The biggest secret of getting your proposal really read, is to make it easy to read. It's that hard, and that simple.

After all, we live in an age where if a website takes longer than 3 seconds to load, 40% will abandon the attempt and move on. If it's too hard, too long, or too confusing, people will give up, period. 

There is a great book on web design called Don't Make Me Think -- the title says it all. Users, or in our case evalutors, don't want to waste precious thinking time trying to figure out what you're really saying.

I recently read a great post from The Seibert Group called Proposal Readability: Is Your Proposal Easy to Skim? It was all about why hard-to-read proposals simply don't get read and how to better cater to the "skimmer" evaluator. 

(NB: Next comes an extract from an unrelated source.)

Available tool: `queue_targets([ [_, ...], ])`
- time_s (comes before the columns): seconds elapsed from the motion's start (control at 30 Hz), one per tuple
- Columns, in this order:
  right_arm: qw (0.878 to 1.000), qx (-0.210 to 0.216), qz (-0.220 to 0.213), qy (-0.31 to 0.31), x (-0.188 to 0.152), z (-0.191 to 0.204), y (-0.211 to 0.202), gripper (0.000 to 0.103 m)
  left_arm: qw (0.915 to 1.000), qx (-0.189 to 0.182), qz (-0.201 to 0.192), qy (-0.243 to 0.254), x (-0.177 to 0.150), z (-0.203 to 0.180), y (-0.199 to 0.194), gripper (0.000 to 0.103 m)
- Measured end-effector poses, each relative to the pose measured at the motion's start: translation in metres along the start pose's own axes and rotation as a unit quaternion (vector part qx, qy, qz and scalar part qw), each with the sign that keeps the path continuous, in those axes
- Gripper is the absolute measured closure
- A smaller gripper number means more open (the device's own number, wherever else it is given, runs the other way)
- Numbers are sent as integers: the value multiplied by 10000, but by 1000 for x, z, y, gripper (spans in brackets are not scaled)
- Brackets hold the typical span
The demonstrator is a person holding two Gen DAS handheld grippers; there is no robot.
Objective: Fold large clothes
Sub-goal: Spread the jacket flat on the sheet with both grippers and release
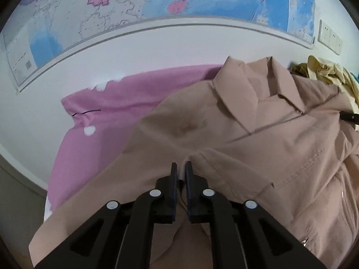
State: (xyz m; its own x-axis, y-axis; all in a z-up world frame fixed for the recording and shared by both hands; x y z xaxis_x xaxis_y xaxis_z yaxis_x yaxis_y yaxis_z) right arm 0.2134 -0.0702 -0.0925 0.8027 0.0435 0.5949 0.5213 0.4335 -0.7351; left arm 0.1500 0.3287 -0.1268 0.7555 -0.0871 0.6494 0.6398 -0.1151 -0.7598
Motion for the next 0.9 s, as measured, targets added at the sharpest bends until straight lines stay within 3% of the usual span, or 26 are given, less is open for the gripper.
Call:
queue_targets([
  [0.07,9995,-266,187,-54,-7,-6,10,97,10000,-20,41,36,3,1,7,83],
  [0.13,9985,-372,382,-90,-16,-6,20,88,9998,-125,112,63,2,1,10,70],
  [0.17,9982,-465,384,-35,-19,-8,20,73,9992,-323,220,-5,-1,0,10,50],
  [0.2,9986,-441,283,49,-19,-8,16,57,9983,-521,265,-78,-3,0,9,44],
  [0.23,9992,-367,168,81,-17,-7,11,53,9971,-725,228,-92,-6,-2,4,43],
  [0.27,9994,-338,25,101,-16,-6,4,51,9962,-831,246,-29,-10,-5,1,31],
  [0.33,9988,-440,-184,71,-16,-5,-10,51,9951,-926,323,89,-16,-11,0,25],
  [0.43,9975,-545,-436,61,-15,1,-25,48,9941,-950,414,306,-21,-25,6,29],
  [0.47,9967,-632,-511,18,-15,3,-29,48,9949,-836,405,398,-20,-27,9,45],
  [0.5,9953,-755,-609,-62,-15,7,-34,48,9965,-566,361,497,-17,-27,13,82],
  [0.53,9944,-804,-676,-116,-14,11,-38,48,9972,-363,365,546,-15,-25,15,99],
  [0.6,9922,-845,-879,-253,-12,24,-47,48,9985,-61,219,491,-3,-19,12,100],
  [0.67,9924,-624,-961,-440,-10,47,-48,49,9989,115,-20,446,12,-12,3,100],
  [0.73,9943,-144,-770,-719,-15,80,-37,49,9990,165,-91,398,23,-8,-2,100],
  [0.83,9902,193,-380,-1327,-30,126,-6,49,9983,307,59,486,24,-2,4,92],
  [0.87,9879,244,-235,-1512,-36,140,6,49,9981,368,93,492,21,0,4,79],
  [0.9,9845,324,-17,-1723,-44,157,23,49,9983,374,118,424,19,2,4,59],
])
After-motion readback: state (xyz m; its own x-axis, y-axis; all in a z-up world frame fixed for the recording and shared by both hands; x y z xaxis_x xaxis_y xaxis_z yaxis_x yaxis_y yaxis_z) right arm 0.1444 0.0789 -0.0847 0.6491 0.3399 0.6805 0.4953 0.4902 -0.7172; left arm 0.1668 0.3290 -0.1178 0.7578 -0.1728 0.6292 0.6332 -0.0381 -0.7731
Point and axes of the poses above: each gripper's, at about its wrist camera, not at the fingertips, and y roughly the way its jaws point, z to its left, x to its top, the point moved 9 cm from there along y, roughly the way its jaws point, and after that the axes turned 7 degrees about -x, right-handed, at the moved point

If you take care to craft the wording of your headings and subheadings so they are meaningful and telling, the reader should be able to comprehend the sales message you’re trying to communicate even if she doesn’t read all of the content in between. Think about this for a moment. If you have 30 pages to read, but only 15 minutes until your next meeting, and you want to get out on time tonight so you can make it to your daughter’s band performance, you don’t have time to read every word. But if the proposal in front of you is carefully structured with meaningful headings and subheadings, you can make it through those 30 pages with time to spare. And get something beneficial from the time you invested.

As proposal writers, we still have to write answers and sometimes detailed answers to RFP questions, both to be compliant and to provide the details for those reviewers who read the answers we write. But we must also recognize that being an effective proposal writer necessarily means writing in a way that works for the 95% of reviewers who only skim our proposals. [Emphasis added.]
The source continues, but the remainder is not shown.